=== Work instructions ===
Determine how many lines in the listing contain the string "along"; respond with the number alone.
:::
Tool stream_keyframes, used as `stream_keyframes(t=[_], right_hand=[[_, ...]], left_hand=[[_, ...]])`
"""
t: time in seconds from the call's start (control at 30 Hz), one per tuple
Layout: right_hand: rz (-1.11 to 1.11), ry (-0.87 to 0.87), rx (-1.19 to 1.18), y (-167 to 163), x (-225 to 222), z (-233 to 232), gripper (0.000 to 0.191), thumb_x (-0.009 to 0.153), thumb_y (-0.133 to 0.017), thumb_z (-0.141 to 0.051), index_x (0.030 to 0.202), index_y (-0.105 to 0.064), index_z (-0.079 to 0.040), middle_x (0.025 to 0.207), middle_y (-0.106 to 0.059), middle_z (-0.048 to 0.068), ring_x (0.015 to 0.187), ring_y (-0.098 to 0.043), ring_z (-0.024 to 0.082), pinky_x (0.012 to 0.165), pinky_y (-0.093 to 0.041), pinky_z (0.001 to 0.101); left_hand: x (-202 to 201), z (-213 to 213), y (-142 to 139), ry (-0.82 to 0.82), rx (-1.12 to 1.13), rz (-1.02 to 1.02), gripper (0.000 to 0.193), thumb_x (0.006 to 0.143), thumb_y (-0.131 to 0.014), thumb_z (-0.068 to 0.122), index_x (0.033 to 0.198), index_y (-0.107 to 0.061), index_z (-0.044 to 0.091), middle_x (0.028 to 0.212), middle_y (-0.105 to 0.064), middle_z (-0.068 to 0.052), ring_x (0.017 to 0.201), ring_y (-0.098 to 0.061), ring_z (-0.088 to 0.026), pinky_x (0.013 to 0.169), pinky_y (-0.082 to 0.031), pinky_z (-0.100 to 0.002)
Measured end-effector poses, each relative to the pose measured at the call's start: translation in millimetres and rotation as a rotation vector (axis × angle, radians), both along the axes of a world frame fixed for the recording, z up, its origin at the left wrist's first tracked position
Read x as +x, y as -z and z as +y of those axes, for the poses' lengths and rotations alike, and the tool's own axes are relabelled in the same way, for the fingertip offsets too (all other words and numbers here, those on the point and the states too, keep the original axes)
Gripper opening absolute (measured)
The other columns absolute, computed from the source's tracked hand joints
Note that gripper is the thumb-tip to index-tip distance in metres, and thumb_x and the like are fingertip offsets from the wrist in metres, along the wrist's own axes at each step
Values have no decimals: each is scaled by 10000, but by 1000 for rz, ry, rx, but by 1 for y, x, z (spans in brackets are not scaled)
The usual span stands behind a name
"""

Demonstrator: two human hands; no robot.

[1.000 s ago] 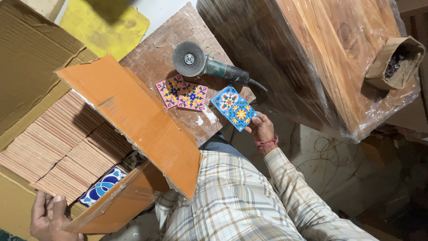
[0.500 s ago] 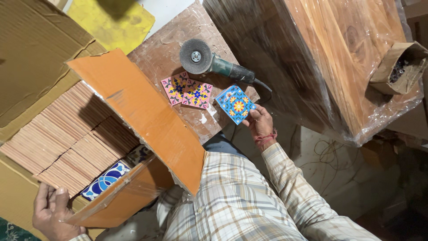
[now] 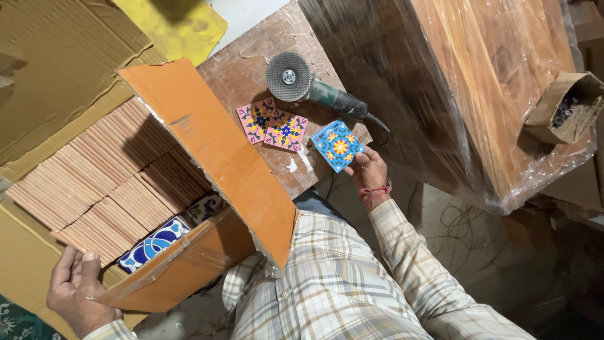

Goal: The person picks small painted decorative tiles one at a time from an open cardboard box and places them on the work table beside an angle grinder, occasionally rearranging them. They also lift and reposition stacks of thin wooden strips inside the box while sorting through its contents.

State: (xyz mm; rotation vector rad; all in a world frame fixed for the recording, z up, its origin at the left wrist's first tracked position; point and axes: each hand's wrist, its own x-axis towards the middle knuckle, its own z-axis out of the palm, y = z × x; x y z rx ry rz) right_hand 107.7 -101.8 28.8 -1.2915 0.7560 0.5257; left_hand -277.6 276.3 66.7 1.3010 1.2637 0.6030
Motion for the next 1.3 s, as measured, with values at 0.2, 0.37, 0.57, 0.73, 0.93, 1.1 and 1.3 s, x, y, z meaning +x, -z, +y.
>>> stream_keyframes(t=[0.2,0.37,0.57,0.73,0.93,1.1,1.3], right_hand=[[-3,-7,19,7,-3,-2,290,967,-547,-24,1256,-532,-10,1112,-691,136,942,-730,245,767,-657,427],[-53,-135,137,1,-5,-12,236,978,-567,-43,1205,-631,-32,1087,-686,92,911,-704,205,651,-576,325],[-152,-351,452,-79,-4,20,69,1024,-626,-97,1086,-597,-89,1092,-633,7,1052,-644,126,994,-547,325],[-238,-457,513,-175,-12,80,249,1025,-602,-94,1253,-592,5,1096,-691,127,945,-697,225,765,-577,358],[-428,-808,335,-237,-75,169,395,995,-568,27,1387,-520,43,1170,-674,159,1020,-694,197,917,-588,365],[-567,-1055,242,-214,-143,240,421,1018,-641,27,1417,-509,45,1219,-658,114,1098,-642,145,960,-538,294],[-682,-1224,137,-179,-171,277,385,1002,-640,-15,1362,-506,14,1222,-673,72,1121,-636,110,983,-516,261]], left_hand=[[-5,1,4,-17,54,87,369,1056,-727,-51,1370,-597,-194,1136,-652,-157,1038,-654,-140,944,-551,-244],[-8,-2,2,-31,5,225,293,1034,-750,123,1220,-666,-86,1085,-714,-112,936,-699,-140,833,-605,-273],[-4,-8,4,39,46,64,339,970,-727,78,1256,-654,-88,1125,-737,-131,1003,-694,-151,919,-559,-276],[-7,-13,13,37,-7,7,439,913,-740,101,1300,-621,-69,1104,-703,-123,972,-673,-156,843,-568,-291],[-13,-11,30,42,96,42,486,891,-817,186,1314,-664,2,1099,-710,-128,981,-667,-202,879,-564,-323],[-11,-6,20,-1,83,99,701,788,-857,207,1437,-603,135,1211,-683,-140,978,-643,-265,835,-579,-369],[-19,33,-16,482,391,128,976,690,-749,23,1577,-348,97,1571,-415,-206,1416,-427,-417,1128,-411,-465]])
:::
=== Result ===
2